The Richmond School Board has approved a spending plan for $54 million in federal funding to address increasing needs for the upcoming school year.
On Tuesday, the board voted 8-1 to endorse the plan, which now heads to the Virginia Department of Education for approval. Kenya Gibson was the only board member to vote against the plan.
Once the plan is approved by the state, Richmond Public Schools will be able to begin work to upgrade buildings in preparation for a full year of in-person instruction next school year. That work will include upgrading heating and cooling systems in many school buildings, as well as adding touchless soap dispensers and sanitizing stations.
Other spending areas include support for English-language learners and social-emotional learning, along with the possible use of bipolar ionization to remove COVID-19 from the air. The entirety of the federal money, from the Elementary and Secondary School Emergency Relief Fund, will be spent on costs related to the COVID-19 pandemic.
Board members expressed many concerns about the listed allocations, but decided to vote for the spending plan anyway.
Gibson said in a statement afterward that she recognizes that her vote might be unpopular, but “I take my responsibility as a fiscal agent of this school district very seriously.”
“I have advocated for more custodians and counselors, who are desperately needed,” she wrote. “They are needed as part of a long-term, sustainable budget, however, organized around recurring funds. I could not, in good faith, vote in support of a budget that could put the district in a deficit in two years when these funds have expired.”

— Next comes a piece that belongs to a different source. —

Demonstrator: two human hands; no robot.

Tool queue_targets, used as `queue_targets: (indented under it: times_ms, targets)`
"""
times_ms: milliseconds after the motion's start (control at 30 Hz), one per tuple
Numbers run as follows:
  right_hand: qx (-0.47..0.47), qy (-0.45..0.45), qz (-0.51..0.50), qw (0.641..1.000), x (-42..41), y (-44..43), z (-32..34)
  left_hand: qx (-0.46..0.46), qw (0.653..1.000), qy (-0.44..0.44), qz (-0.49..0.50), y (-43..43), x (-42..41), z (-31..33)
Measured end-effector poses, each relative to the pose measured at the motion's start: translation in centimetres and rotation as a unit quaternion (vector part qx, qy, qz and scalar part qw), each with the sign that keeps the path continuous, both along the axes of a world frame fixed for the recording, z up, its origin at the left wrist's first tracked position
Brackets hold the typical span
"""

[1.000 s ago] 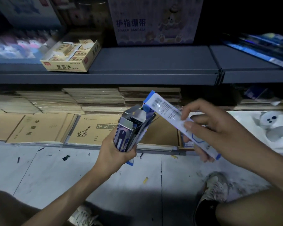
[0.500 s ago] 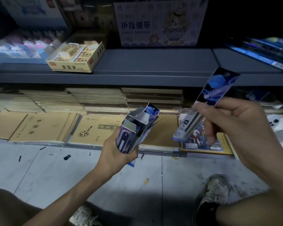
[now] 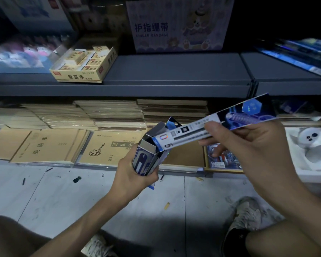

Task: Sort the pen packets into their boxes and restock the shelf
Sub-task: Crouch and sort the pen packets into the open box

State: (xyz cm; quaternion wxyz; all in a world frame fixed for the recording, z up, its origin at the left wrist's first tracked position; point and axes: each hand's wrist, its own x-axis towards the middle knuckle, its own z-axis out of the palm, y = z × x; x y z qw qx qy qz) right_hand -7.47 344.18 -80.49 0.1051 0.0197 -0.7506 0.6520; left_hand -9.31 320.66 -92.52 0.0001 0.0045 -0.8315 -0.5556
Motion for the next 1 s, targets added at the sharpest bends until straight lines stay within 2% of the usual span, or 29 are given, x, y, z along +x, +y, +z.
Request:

Much of the other board members’ hesitation involved the $14 million to go toward year-round school for the next two years, a discussion that was delayed at Superintendent Jason Kamras’ request on Tuesday as public comment overwhelmingly didn’t support such a move.
Instead of including “extended year calendar” in the grant proposal’s wording, Kamras’ administration changed it to “additional learning support” to allow for further discussion on what year-round school would look like.

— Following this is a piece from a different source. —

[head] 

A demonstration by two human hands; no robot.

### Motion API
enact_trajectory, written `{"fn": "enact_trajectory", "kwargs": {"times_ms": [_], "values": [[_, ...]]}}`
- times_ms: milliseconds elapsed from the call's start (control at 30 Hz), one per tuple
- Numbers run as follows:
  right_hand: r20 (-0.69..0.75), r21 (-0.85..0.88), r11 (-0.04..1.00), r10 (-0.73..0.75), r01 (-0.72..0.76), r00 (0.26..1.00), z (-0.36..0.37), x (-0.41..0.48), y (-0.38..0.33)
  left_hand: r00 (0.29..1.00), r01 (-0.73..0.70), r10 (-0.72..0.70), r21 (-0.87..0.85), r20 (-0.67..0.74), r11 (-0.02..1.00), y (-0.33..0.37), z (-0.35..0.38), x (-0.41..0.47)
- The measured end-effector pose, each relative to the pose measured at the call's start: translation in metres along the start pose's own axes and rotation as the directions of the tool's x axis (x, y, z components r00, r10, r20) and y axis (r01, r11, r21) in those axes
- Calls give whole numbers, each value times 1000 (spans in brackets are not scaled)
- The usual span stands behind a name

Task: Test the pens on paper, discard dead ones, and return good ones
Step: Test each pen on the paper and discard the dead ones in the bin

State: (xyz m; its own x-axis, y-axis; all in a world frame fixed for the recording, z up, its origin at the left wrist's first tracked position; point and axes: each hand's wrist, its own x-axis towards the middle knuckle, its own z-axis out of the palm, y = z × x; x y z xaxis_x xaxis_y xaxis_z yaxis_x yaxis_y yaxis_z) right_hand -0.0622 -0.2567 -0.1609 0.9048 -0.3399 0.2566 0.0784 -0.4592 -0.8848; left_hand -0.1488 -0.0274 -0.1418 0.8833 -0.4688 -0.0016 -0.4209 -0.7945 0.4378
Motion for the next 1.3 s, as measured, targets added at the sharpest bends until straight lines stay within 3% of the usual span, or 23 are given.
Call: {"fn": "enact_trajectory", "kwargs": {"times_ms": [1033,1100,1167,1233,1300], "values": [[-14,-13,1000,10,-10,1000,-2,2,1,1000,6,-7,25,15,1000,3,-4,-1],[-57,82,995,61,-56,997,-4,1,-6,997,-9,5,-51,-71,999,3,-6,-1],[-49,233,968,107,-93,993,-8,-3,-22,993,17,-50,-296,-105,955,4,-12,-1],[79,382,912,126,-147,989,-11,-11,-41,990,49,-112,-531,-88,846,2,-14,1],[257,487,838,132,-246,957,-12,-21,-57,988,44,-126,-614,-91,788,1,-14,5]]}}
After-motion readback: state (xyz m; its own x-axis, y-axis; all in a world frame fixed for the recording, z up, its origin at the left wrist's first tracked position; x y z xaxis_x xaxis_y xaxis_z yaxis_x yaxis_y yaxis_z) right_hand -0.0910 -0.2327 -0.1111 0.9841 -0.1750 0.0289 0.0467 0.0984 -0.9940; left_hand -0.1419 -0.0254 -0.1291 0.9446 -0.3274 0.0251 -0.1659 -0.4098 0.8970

In written submissions that were read aloud during Tuesday’s public comment period, parents and students alike expressed immense opposition to a year-round calendar, saying it was too soon for such a drastic change.
Meredith Thompson, who created a petition alongside other RPS parents in support of delaying the year-round school discussion, wrote that such a change is a distraction to the school system’s need to establish a plan for a safe return to in-person instruction.
“Attempting to hastily implement such a significant change within the next four months will cause unnecessary upheaval in an already challenging time for teachers and families and could jeopardize the district’s ability to complete the significant work required to allow for a SAFE return to in-person learning,” she wrote.
Some students said they weren’t excited about the possibility of year-round school, concerned that they might lose their summer break. Some said they already have plans for the summer, including travel abroad.
Meanwhile, Kamras was able to add 17 custodians with the grant. Some School Board members said they couldn’t support anything less than 27 more custodians, the number that RPS is short of to meet the industry standard.
“Even though it’s not breaking the law that we don’t fund 27 positions, it is right,” said School Board member Shonda Harris-Muhammed, who represents the 6th District. “I have some strong reservations about what has been presented, but I also cannot stand against us trying to obtain the money that is presented to us.”
Also on Tuesday, the School Board approved a resolution to oppose a bill in the Virginia General Assembly that mandates school divisions to offer in-person instruction effective July 1. The resolution passed on a 7-2 vote, with Liz Doerr and Jonathan Young dissenting.
The bill passed the House of Delegates’ education committee on Monday with bipartisan support.
RPS is one of two school systems in the state to remain fully virtual and not yet submit a plan to meet Gov. Ralph Northam’s expectation that school buildings reopen by March 15. The other is Sussex County.